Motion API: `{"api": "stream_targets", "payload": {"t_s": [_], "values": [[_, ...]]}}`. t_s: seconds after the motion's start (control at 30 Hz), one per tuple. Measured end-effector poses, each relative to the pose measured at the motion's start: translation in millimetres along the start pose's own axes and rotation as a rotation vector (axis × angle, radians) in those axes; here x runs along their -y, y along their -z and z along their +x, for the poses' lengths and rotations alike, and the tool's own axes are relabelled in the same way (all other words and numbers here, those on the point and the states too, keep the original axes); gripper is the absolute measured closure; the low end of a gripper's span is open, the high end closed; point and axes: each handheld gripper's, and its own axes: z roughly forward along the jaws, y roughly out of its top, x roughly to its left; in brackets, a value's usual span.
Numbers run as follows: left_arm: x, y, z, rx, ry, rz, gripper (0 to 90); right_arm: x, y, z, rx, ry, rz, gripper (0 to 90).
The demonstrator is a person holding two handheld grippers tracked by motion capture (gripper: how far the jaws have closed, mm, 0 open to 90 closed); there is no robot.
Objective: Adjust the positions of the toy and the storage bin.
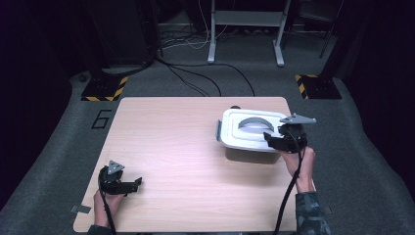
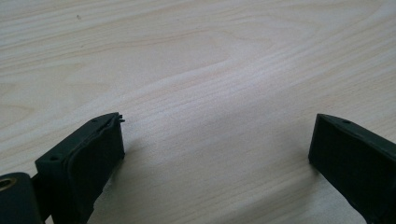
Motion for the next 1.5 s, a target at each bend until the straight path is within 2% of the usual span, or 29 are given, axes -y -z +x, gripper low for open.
{"api": "stream_targets", "payload": {"t_s": [0.03, 0.17, 0.27, 0.33, 0.53, 0.87, 1.07, 1.33, 1.5], "values": [[0.0, 0.0, 0.0, 0.000, 0.000, 0.000, 3.0, 0.0, 0.0, 0.0, 0.000, 0.000, 0.000, 39.3], [-0.2, 0.3, 0.1, 0.001, -0.001, 0.005, 3.0, 6.8, 3.8, -18.2, 0.033, -0.049, -0.001, 42.0], [0.0, 0.0, 0.0, 0.000, 0.000, 0.000, 3.0, 10.5, 4.1, -28.1, 0.053, -0.066, 0.010, 44.4], [0.0, 0.0, 0.0, 0.000, 0.000, 0.000, 3.0, 11.3, 3.6, -30.9, 0.064, -0.067, 0.014, 45.0], [0.0, 0.0, 0.0, 0.000, 0.000, 0.000, 3.0, 19.5, 0.2, -44.8, 0.080, -0.116, 0.029, 49.4], [-0.1, 0.4, 0.1, 0.002, -0.002, 0.004, 3.1, 28.4, -9.0, -53.6, 0.096, -0.136, 0.068, 51.7], [-0.1, 0.4, 0.1, 0.002, -0.002, 0.004, 3.1, 33.0, -7.0, -54.8, 0.052, -0.154, 0.051, 57.4], [0.0, 0.1, 0.0, 0.000, -0.001, 0.001, 3.1, 35.1, -4.7, -54.5, 0.030, -0.172, 0.053, 57.2], [-0.2, -0.1, -0.3, 0.002, 0.004, 0.003, 3.1, 34.9, -2.9, -49.7, 0.028, -0.149, 0.067, 57.2]]}}
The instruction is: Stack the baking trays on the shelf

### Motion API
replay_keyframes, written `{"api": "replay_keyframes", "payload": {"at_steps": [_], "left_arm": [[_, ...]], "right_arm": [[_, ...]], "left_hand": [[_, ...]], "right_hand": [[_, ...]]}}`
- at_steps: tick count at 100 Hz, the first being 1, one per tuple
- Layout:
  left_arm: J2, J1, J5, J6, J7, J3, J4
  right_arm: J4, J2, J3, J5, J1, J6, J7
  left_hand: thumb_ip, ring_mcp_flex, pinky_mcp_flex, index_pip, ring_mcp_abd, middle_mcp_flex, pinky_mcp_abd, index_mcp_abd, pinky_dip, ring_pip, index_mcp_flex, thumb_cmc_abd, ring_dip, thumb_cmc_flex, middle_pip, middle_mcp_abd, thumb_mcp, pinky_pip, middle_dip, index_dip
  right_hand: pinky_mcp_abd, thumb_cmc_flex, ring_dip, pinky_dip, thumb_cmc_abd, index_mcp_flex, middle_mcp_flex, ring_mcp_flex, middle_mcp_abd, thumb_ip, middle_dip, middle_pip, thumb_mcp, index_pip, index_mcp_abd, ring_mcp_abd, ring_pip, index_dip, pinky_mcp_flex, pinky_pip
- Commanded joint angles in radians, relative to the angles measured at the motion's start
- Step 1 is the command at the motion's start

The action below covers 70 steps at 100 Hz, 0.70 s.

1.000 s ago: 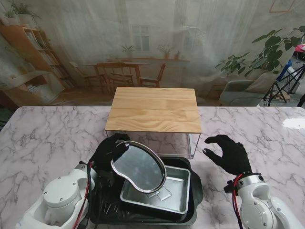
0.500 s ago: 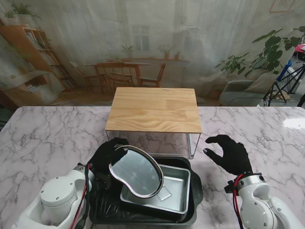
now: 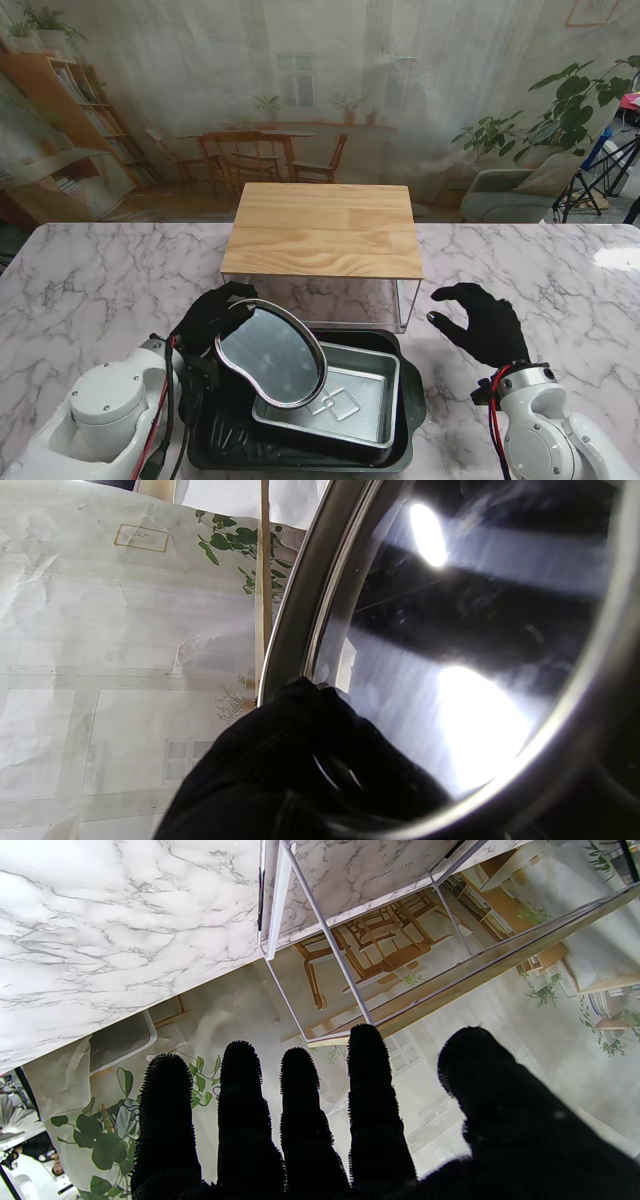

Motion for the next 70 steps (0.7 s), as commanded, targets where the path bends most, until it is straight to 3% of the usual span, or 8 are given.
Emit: {"api": "replay_keyframes", "payload": {"at_steps": [1, 39, 70], "left_arm": [[0.006, -0.006, 0.001, -0.007, -0.020, -0.008, -0.006], [0.007, 0.007, -0.006, 0.009, -0.025, -0.009, -0.018], [0.006, 0.002, 0.000, 0.042, -0.023, 0.014, -0.012]], "right_arm": [[0.003, -0.001, 0.000, -0.002, -0.004, 0.000, 0.001], [0.008, 0.000, -0.004, -0.002, 0.002, 0.005, 0.007], [0.009, 0.000, -0.002, 0.000, 0.002, 0.004, 0.009]], "left_hand": [[0.031, 0.009, 0.012, 0.110, 0.053, -0.010, -0.055, -0.002, 0.014, 0.020, 0.034, 0.068, -0.005, 0.047, 0.026, -0.010, 0.059, 0.005, -0.009, 0.008], [0.030, 0.001, 0.008, 0.106, 0.053, -0.018, -0.055, 0.001, 0.013, 0.014, 0.027, 0.066, -0.010, 0.047, 0.018, -0.012, 0.057, 0.000, -0.020, 0.001], [0.027, -0.019, -0.009, 0.070, 0.058, -0.043, -0.045, 0.016, 0.014, -0.015, 0.011, 0.049, -0.023, 0.047, -0.057, -0.014, 0.056, -0.018, -0.104, -0.067]], "right_hand": [[-0.029, 0.006, -0.015, 0.014, 0.041, -0.025, -0.029, -0.043, -0.003, 0.026, -0.003, 0.015, -0.022, -0.004, -0.016, -0.019, -0.044, 0.014, -0.014, -0.017], [-0.030, 0.011, -0.015, 0.014, 0.043, -0.025, -0.030, -0.045, -0.001, 0.025, -0.003, 0.015, -0.023, -0.003, -0.017, -0.018, -0.044, 0.014, -0.015, -0.018], [-0.031, 0.013, -0.015, 0.014, 0.043, -0.027, -0.032, -0.046, -0.002, 0.026, -0.004, 0.015, -0.023, -0.003, -0.019, -0.020, -0.045, 0.014, -0.017, -0.019]]}}
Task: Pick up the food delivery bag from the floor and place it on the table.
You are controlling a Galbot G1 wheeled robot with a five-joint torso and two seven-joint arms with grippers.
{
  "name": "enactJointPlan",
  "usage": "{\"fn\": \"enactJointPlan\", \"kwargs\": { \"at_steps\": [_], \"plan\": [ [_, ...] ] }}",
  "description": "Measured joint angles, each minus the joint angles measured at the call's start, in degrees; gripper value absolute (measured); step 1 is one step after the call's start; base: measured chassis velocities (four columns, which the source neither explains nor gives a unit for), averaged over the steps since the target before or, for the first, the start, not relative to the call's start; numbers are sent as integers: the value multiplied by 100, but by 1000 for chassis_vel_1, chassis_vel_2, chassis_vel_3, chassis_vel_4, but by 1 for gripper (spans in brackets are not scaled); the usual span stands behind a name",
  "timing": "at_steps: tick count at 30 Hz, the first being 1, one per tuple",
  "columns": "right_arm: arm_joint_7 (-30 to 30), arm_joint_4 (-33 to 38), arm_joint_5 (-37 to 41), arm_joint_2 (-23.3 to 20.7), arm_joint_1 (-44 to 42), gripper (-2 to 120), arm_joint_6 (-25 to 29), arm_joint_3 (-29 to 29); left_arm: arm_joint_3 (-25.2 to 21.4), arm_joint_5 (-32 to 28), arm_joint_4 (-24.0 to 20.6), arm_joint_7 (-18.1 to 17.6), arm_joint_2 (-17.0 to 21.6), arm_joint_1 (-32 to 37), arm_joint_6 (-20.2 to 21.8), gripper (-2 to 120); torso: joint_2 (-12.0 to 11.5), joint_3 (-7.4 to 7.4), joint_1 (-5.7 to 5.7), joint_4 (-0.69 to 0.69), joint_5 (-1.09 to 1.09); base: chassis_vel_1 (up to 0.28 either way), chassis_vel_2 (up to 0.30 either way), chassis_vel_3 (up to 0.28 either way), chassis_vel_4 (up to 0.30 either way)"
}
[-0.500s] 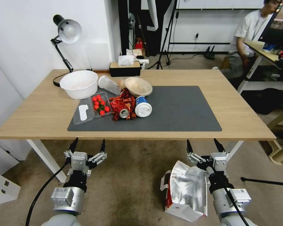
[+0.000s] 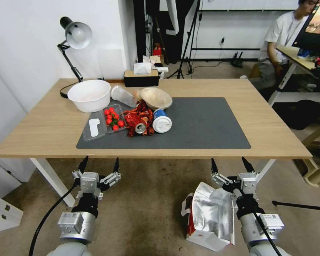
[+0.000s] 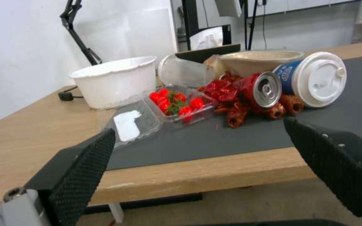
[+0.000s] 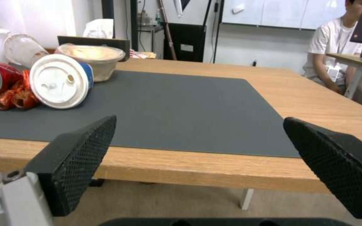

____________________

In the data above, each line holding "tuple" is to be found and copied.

Motion API: `{"api": "stream_targets", "payload": {"t_s": [_], "values": [[_, ...]]}}`. t_s: seconds after the motion's start (control at 30 Hz), one per tuple. Measured end-effector poses, each relative to the pose measured at the motion's start: translation in millimetres along the start pose's own axes and rotation as a rotation vector (axis × angle, radians) in those axes; here x runs along their -y, y along their -z and z along their +x, for the poses' lengths and rotations alike, and the tool's own axes are relabelled in the same way (all other words and numbers here, those on the point and the states too, keep the original axes); gripper is the absolute measured closure; the low end of a gripper's span is open, the high end closed; point and axes: each handheld gripper's, and its own axes: z roughly forward along the jaws, y roughly out of its top, x roughly to its left; in brackets, a value's usual span.
- at_steps: tick count at 100 Hz, the first being 1, one per tuple
  "timing": "at_steps: tick count at 30 Hz, the first being 1, one per tuple",

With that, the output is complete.